*WHAT IS NEEDED:* Copy, from the material below, every line in which the word "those" can be found.

--- DATA EXCERPT ---

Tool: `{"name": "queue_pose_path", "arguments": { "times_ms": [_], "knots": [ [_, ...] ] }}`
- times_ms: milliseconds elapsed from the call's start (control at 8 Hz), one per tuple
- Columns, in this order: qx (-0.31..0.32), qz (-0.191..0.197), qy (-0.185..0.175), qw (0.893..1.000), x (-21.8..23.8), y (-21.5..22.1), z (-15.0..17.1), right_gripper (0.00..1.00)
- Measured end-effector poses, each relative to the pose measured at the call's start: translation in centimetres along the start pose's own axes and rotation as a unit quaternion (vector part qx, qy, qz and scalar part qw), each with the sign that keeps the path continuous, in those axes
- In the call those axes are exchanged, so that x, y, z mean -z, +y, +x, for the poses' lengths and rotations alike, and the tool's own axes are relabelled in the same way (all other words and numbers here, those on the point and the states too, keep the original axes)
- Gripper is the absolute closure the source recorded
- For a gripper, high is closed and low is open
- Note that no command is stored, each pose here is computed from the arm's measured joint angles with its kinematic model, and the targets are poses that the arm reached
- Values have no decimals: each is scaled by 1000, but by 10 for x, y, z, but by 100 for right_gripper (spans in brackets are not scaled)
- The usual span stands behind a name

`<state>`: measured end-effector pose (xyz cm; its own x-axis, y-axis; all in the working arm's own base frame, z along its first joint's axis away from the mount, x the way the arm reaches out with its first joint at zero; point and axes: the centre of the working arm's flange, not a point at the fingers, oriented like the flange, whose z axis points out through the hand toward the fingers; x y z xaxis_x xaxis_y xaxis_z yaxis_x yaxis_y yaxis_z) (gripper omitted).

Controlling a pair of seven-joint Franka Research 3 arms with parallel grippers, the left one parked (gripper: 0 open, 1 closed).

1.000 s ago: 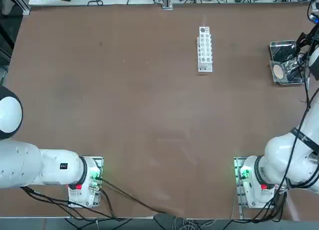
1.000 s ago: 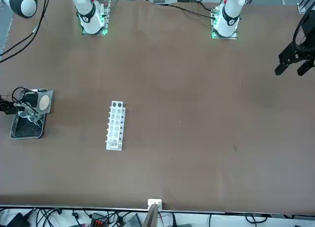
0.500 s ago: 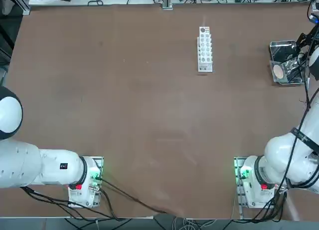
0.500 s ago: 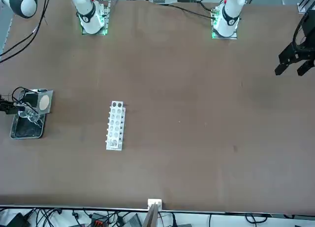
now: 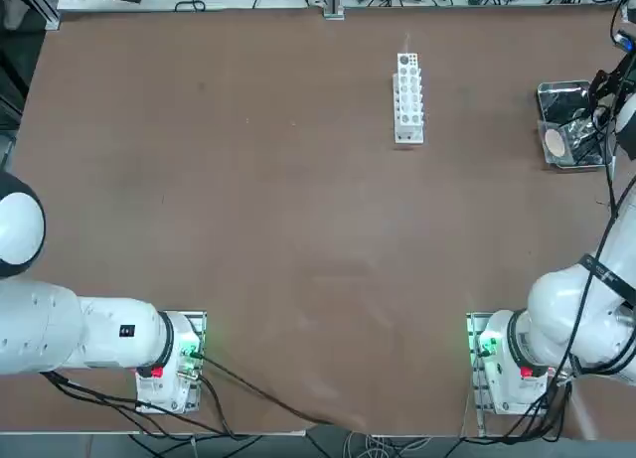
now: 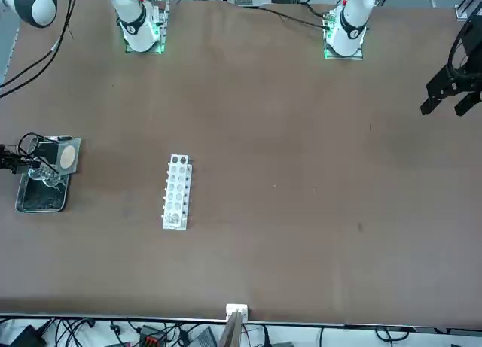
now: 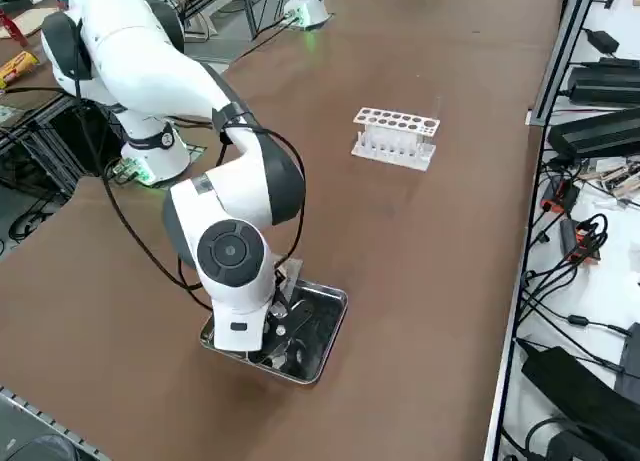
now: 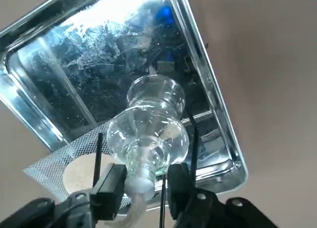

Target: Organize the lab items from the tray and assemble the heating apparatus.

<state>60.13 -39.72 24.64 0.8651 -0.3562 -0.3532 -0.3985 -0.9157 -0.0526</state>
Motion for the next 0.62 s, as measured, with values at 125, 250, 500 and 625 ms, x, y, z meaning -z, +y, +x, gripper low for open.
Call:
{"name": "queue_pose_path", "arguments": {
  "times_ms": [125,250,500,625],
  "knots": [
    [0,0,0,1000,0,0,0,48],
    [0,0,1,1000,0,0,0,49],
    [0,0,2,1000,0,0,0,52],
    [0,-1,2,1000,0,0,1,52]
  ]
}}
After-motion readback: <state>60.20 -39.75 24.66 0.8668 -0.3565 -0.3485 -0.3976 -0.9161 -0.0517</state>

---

*RESULT FOR THIS EXERCISE:*
- Measured end-effector poses, each relative to the pose measured at the call's start: translation in centimetres along the start pose's own axes and rotation as a unit quaternion (vector part qx, qy, qz and scalar part qw), each with the sign that keeps the path continuous, in those axes
- In the call those axes are exchanged, so that x, y, z mean -z, +y, +x, for the poses' lengths and rotations alike, and the tool's own axes are relabelled in the same way (all other words and numbers here, those on the point and the states too, keep the original axes)

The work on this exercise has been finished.